Letters to the Editor
mattwa33186
Published Letters: 395 Editor's Choice: 41
-
Karen M
[Read the article: Are men spoiled rotten?]
[Read more letters about this article: Here]Its true that men who father children after the age of 40 have a higher chance of the child having autism or Asperger's Syndrome. It is also true that men who have Asperger's Syndrome or mild forms of autism tend to have their children later in life and yes, these conditions can be hereditary. So this is a chicken or the egg situation that can't be solved with mere statistics. Coercing men into giving up their desire to have children in the way you propose isn't just mean, it's deceitful and misleading. Hopefully, the LW isn't desperate enough to resort to this.
-
Sharp end of the stick
[Read the article: "The Bourne Ultimatum"]
[Read more letters about this article: Here]Haven't read all the comments here so forgive me if someone else brought this up, but you have completely misinterpreted the meaning of this phrase.
The sharp end of the stick is the end that gets bloody. The guys who get bloody are not the wielders of the stick, they answer to the wielders of the stick - pretty much the opposite of what you said.
-
It wouldn't matter
[Read the article: Will the real Colin Powell stand up?]

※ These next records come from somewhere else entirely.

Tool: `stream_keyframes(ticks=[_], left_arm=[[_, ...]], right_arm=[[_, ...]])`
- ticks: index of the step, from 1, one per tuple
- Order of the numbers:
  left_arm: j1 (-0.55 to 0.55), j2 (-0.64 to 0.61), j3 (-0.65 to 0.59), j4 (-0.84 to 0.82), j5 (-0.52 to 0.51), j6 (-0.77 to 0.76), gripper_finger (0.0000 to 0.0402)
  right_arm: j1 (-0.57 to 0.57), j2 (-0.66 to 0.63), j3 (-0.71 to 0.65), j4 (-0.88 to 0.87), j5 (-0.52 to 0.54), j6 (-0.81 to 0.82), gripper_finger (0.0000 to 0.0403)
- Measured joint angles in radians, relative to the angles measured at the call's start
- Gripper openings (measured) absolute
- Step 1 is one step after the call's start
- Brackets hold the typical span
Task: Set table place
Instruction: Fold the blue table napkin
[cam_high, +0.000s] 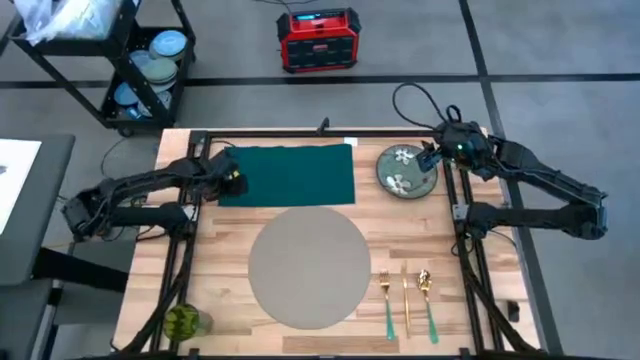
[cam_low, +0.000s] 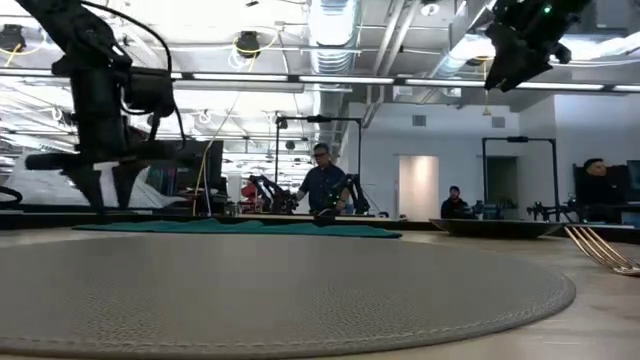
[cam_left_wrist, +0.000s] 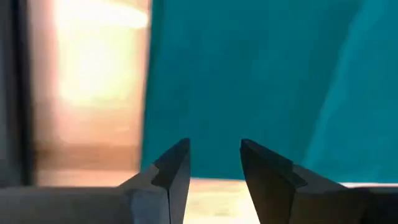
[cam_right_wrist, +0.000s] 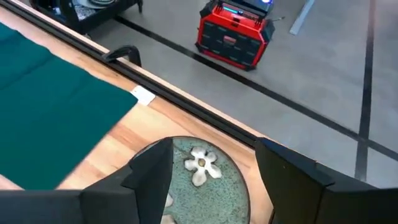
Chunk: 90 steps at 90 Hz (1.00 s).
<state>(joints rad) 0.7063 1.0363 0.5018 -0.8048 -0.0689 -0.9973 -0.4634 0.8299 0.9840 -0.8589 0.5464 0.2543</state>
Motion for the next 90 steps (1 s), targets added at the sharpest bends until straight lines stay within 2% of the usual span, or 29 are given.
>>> stream_keyframes(ticks=[20, 44, 67, 90], left_arm=[[0.047, -0.085, -0.043, -0.008, -0.084, 0.007, 0.0125], [0.087, -0.103, -0.09, 0.051, 0.011, 0.074, 0.0125], [0.087, -0.103, -0.122, 0.042, 0.008, 0.054, 0.0125], [0.087, -0.1, -0.122, 0.012, 0.005, 0.101, 0.0125]], right_arm=[[0.006, 0.002, 0.0, 0.0, 0.0, 0.01, 0.0215], [0.007, 0.002, 0.0, 0.002, 0.0, 0.01, 0.0215], [0.015, 0.002, 0.0, 0.0, 0.0, 0.03, 0.0215], [0.023, 0.002, 0.0, 0.0, 0.0, 0.033, 0.0215]])
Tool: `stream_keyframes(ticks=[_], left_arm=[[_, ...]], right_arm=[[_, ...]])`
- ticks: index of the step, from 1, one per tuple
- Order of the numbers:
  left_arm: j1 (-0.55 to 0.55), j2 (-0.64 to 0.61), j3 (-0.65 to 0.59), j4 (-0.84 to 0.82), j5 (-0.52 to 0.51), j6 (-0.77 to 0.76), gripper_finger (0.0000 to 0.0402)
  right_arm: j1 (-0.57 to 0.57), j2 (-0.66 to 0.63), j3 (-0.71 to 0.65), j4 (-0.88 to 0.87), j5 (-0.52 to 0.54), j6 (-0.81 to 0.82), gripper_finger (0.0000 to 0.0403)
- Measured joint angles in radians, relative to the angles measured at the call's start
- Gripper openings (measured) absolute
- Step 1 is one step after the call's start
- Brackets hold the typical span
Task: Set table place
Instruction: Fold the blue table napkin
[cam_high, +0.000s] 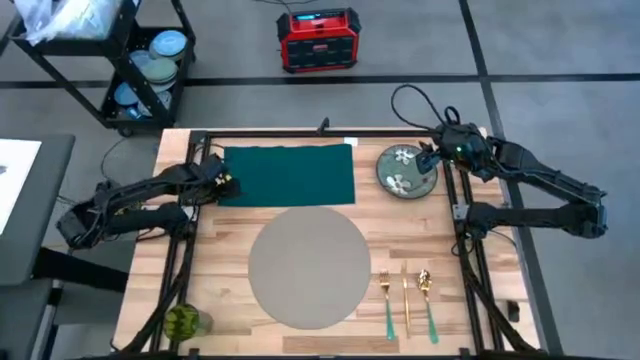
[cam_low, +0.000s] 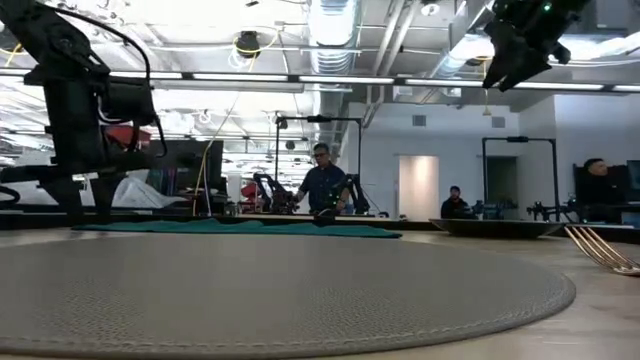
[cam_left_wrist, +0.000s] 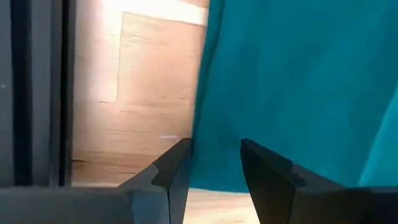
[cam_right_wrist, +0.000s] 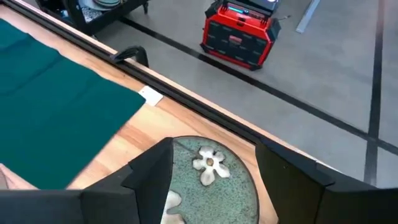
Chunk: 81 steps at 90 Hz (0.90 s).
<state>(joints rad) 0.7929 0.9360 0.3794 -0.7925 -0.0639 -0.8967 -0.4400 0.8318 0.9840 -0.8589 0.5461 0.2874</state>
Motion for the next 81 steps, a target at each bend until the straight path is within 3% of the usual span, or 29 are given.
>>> stream_keyframes(ticks=[24, 40, 61, 72, 81], left_arm=[[0.0, -0.001, 0.0, -0.009, -0.02, 0.017, 0.0125], [-0.008, -0.003, -0.034, 0.071, 0.039, 0.001, 0.0125], [-0.02, -0.004, -0.07, 0.091, 0.045, -0.035, 0.0122], [-0.02, -0.003, -0.071, 0.082, 0.038, -0.01, 0.0089], [-0.02, -0.003, -0.073, 0.069, 0.022, 0.002, 0.0032]], right_arm=[[0.0, 0.0, 0.0, 0.0, 0.0, 0.0, 0.0215], [0.0, 0.0, 0.0, 0.0, 0.0, 0.0, 0.0215], [0.0, 0.0, 0.0, 0.0, 0.0, 0.0, 0.0215], [0.0, 0.0, 0.0, 0.0, 0.0, 0.0, 0.0215], [0.001, 0.0, 0.0, 0.0, 0.0, 0.0, 0.0215]])
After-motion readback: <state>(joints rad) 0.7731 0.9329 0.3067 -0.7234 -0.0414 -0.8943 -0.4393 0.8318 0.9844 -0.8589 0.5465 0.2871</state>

[Read more letters about this article: Here]Everyone has already made up their mind about the war, the administration, everything. Bush's legacy has already been written for the people who have had to live under his regime.
Richard Clark told all, was portrayed as a lunatic by Bush and his supporters, and disappeared. The administration managed to do this without tarnishing themselves in any way, which shows how scary they are and how stupid the American people have become.
Bob Woodward set the administration up in a manner worthy of the greatest of con men, pulled the rug out from under Bush, Cheney, Rove, and Rumsfeld, told us all exactly how we had been manipulated and lied to and continued to be manipulated and lied to, and nothing happened. Nothing. The media allowed one of their superstars to wither on the vine, marginalizing a man who gave them credibility they had stopped deserving decades before. The press coverage of the war grew even more pro-administration, to the point that we now have the New York Times publishing Pentagon press releases and calling it journalism. Incredible.
So now we have Powell. The mere mention of the possibility that he will speak out brings the character assasins out of the woodwork. By the time any book was published he would be known as a pedophile who personally murdered thousands of villagers in Viet Nam, doesn't pay his taxes, and drives in the HOV lane all by himself.
One thing all the Powell haters have posted is true - if he does this, if he tells all, it will be for himself and no one else. Not because of any flaws in the man's character, but because we have, as a nation, shown that we largely don't give a shit.
-
Dinosaur?
[Read the article: Now romancer]
[Read more letters about this article: Here]You're shitting me, right?
Gibson's books aren't about technology, or politics. They are about the effects of technology and politics on people, and he does this better than anyone else ever has. I know people who hate science fiction but love William Gibson, just as I know people who hate books about war but devour anything by Glen Cook, because the technology is only there to provide context for the motivations, aspirations, and actions of people. And that's what makes Gibson (and Cook) so special - within genres that have historically been about the genre itself, they write about people.
He isn't Nostradamus, nor is he trying to be. But if you're so hung up on Gibson being a prognosticator, you're still wrong.
He didn't predict Bush, but he showed us characters who live in an America where the government doesn't give a shit about it's citizens - actively, aggressively, and with no pretense of caring at any level.
He didn't predict YouTube, but he did understand that the pervasive avalability of video would not only expose us to some fascinating art and further blur the line between reality and make-believe, but become a world-wide obsession.
He didn't predict the world we live in today, but he did show us a world where everything has become monetized, where no secret is safe from anyone who is determined to find it, and it turns out that pervasively available technology doesn't make everybody's lives better after all. Sound familiar?
And like it or not, and I think Gibson himself may not like it, but he did play a large role in creating the world we live in today. Without Neuromancer (and to a lesser extent Neal Stephenson's Snowcrash) there wouldn't be a Second Life - just because the technology today is decidedly second rate doesn't minimize the impact of his ideas - possibly wouldn't be an Internet as we know it. Engineers and entrepeneurs all get their ideas from somewhere, and the influence of Gibson on the creative forces in tech is impossible to overestimate.
Gibson doesn't predict the future, he helps create it.